POLIMORFISME G2677T/A GENA ABCB1 PADA PASIEN KANKER OVARIUM DI RUMAH SAKIT UMUM PUSAT DR SARDJITO YOGYAKARTA
SUSANTI MARETA A, Dra. Tasmini, M.Kes.; Dr. Pramudji Hastuti, Apt., M.S.
2017 | Skripsi | S1 PENDIDIKAN DOKTERLatar belakang : Kanker ovarium merupakan keganasan yang paling mematikan di antara keganasan ginekologis lainnya. Pengobatan kanker ovarium adalah pembedahan disertai kemoterapi. Tantangan dalam kemoterapi pada kanker ovarium adalah adanya resistensi multi-obat. Salah satu penyebab resistensi multi-obat adalah polimorfisme pada gena ABCB1. Gena ABCB1 merupakan gena yang menyandi protein integral (glikoprotein-P) yang berfungsi memompa obat keluar sel. Polimorfisme gena ABCB1 yang umum diteliti dan diduga berkontribusi dalam resistensi agen kemoterapi adalah polimorfisme G2677T/A. Tujuan : Penelitian ini bertujuan untuk mengetahui adanya polimorfisme G2677T/A gena ABCB1 pada populasi di Yogyakarta serta mengetahui perbedaan frekuensi genotipe GG, GT, dan GA antara pasien kanker ovairium dan subjek normal. Metode : Penelitian ini merupakan deskripstif observasional dengan studi cross sectional. Subjek penelitian adalah pasien kanker ovarium di RSUP dr. Sardjito Yogyakarta dan subjek normal yang bersedia terlibat dalam penelitian. Genotipe dan alel G2677T/A ditentukan dengan PCR-RFLP. Analisis perbedaan frekuensi genotipe dan alel menggunakan uji fisher’s exact. Perbedaan dinyatakan signifikan apabila p<0,05. Hasil : Frekuensi genotipe GG, GT, dan GA pada kelompok pasien kanker ovarium secara berurutan adalah 28 (96,6%), 1 (3,4%), dan 0 (0%). Frekuensi ini berbeda secara signifikan dengan kelompok subjek normal (p=0,000). Fekuensi genotipe GG, GT, dan GA pada kelompok subjek normal adalah 7 (43,7%), 9 (56,3%), dan 0 (0%). Frekuensi genotipe kelompok pasien kanker ovarium dan subjek normal berada pada keseimbangan Hardy-Weinberg. Kesimpulan : Terdapat polimorfisme G2677T/A gena ABCB1 pada populasi di Yogyakarta. Frekuensi genotipe GG lebih tinggi daripada genotipe GT pada kelompok kanker ovarium dan genotipe GT lebih tinggi daripada genotipe GG pada kelompok subjek normal. Kata kunci : G2677T/A, gena ABCB1, kanker ovarium.

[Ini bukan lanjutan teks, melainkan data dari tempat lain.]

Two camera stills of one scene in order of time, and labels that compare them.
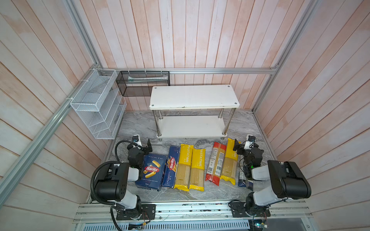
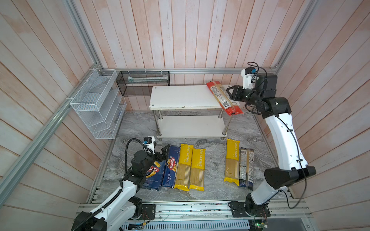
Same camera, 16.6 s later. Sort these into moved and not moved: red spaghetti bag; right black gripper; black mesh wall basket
Moved: red spaghetti bag; right black gripper
Not moved: black mesh wall basket

Background : Ovarian cancer is the most lethal gynecological malignancy. Available treatments for ovarian cancer are surgical procedure and chemotherapy. The most challenging factor in chemotherapy is multidrug resistance. ABCB1 gene polymorphism is suspected to be responsible for multidrug resistance cases. ABCB1 gene codes integral protein (P-glycoprotein) to pump drugs out of the cells. ABCB1 gene polymorphism was widely observed to analyze differences among etnics and populations. Objectives : This research was conducted to know the presence of G2677T/A polymorphism ABCB1 gene in population in Yogyakarta and to know the difference of genotypes frequency GG, GT, and GA between ovarian cancer patients and normal subjects as control. Methods: This was an observational descriptive cross-sectional study. The subjects were ovarian cancer patients in Sardjito Public Central Hospital, Yogyakarta and normal subjects who agreed to be involved in the research. Observation of genotypes and allels of G2677T/A was conducted by PCR-RFLP method. Differences of genotype and allele frequences between ovarian cancer and normal groups then analyzed by chi-square test. The result was considered to be significant if p-value <0,05. Results : Genotype frequencies GG, GT, and GA in ovarian cancer patients were 28 (96,6%), 1 (3,4%), dan 0 (0%) respectively. This frequency was considered to be significant between ovarian cancer and normal groups (p=0,000). Genotypes frequency GG, GT, and GA in normal subjects were 7 (43,7%), 9 (56,3%), dan 0 (0%) respectively. The genotypes in both groups were also fulfilled Hardy-Weinberg equilibrium requirements. Conclusion : G2677T/A polymorphism ABCB1 gene is present in Yogyakarta population. Frequency of GG is higher than GT in ovarian cancer than normal group, meanwhile GT is higher than GG in normal subjects.